Sul ring, o in prossimità di esso, non è sempre e solo una questione di forza, spesso vince chi riesce a pensare meglio più a lungo. Chi riesce ad assecondare con il corpo il lampo di genio che avviene dentro la testa, e a trasformarlo in un colpo letale. Un’intuizione che poco ha a che fare con la rabbia, molto di più con la saggezza e l’esperienza di quello che il proprio corpo è capace di fare. La resistenza è una di quelle doti di cui non si parla mai – quanto a lungo si è capaci di perseverare in nome della vittoria. Il pugilato femminile è uno di quegli sport che richiede testardaggine anche solo per il fatto che in ogni palestra e in ogni momento della tua vita ci sarà qualcuno che cercherà di dissuaderti a fare ciò che stai facendo. Perché è pericoloso, perché è antiestetico, o molto semplicemente perché è cosa da maschi e basta.
Ciò che caratterizza lo sport femminile è la sua forma magmatica, il suo svilupparsi problema dopo problema, nella ricerca di una risoluzione a dei limiti che per le donne sono ancora sostanziali. Pochi diritti, poca visibilità, regolamenti che si sono irrigiditi durante gli anni per mancata lungimiranza. Chi si sarebbe aspettato che il pugilato femminile sarebbe diventato sport olimpico prima di Londra 2012?
Chi avrebbe pensato che prima o dopo una donna musulmana si sarebbe trovata nella condizione di dover gareggiare con il copricapo, andando così a collidere con un regolamento di uno sport declinato al maschile in cui scoprire il proprio awrah, quella parte del corpo che non deve mai essere mostrata e che per gli uomini va dall’ombelico al ginocchio, non è e non sarà mai criticato così severamente come quando è una donna a scoprirsi?
Questi piccoli avanzamenti avvengono solo in cambio di metalli pesanti: ori, argenti e bronzi internazionali. Per qualcosa di meno non ci si prende nemmeno la pena.
Ma a guardarlo bene, il cammino che ha portato Ramla Ali alla possibile qualificazione alle olimpiadi di Tokio 2020, si basa sulla dicotomia di una persona che da un lato è una donna musulmana che racconta pubblicamente di quanto sia importante per lei osservare il Ramadan e dall’altro continua ad allenarsi due volte al giorno.
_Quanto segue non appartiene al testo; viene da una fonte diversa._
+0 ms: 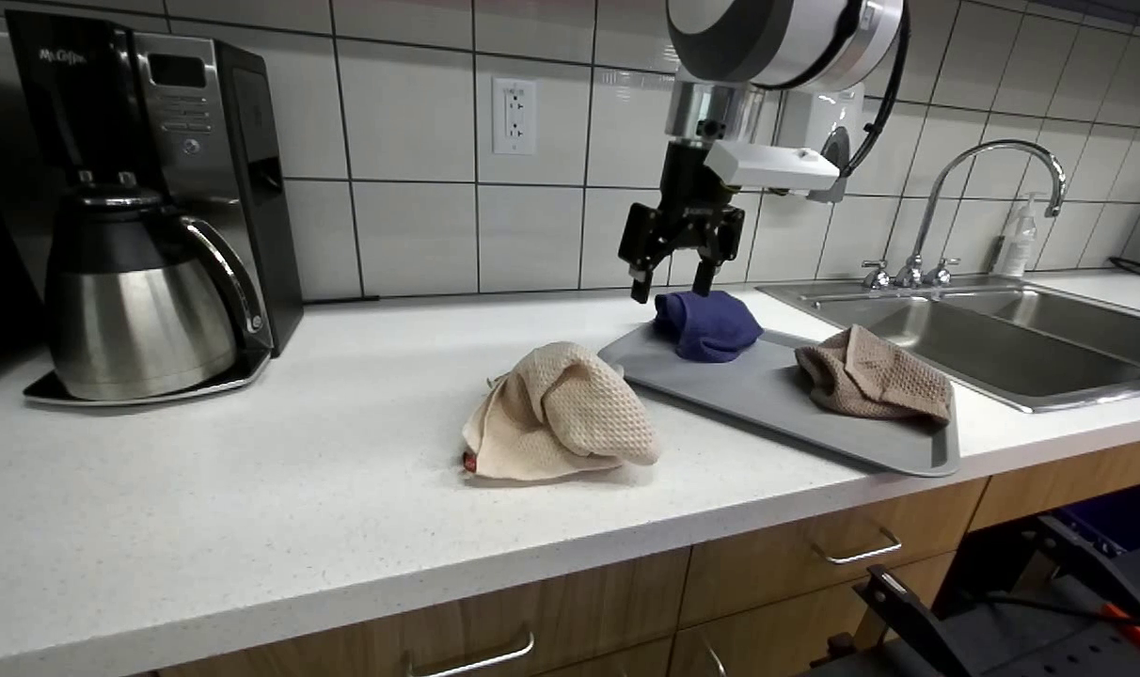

Che decide di sposarsi in moschea ma che gareggia con il capo e le braccia e le gambe scoperte, perché questa è la rappresentazione di sé che vuole portare sul ring.
E anche se le due società a cui lei desidera appartenere si negano reciprocamente, l’equilibrio raggiunto con perseveranza in questo caso è un modello di ispirazione per coloro che non hanno ancora trovato una soluzione a quella che sembra essere una delle più grandi aporie dell’Occidente.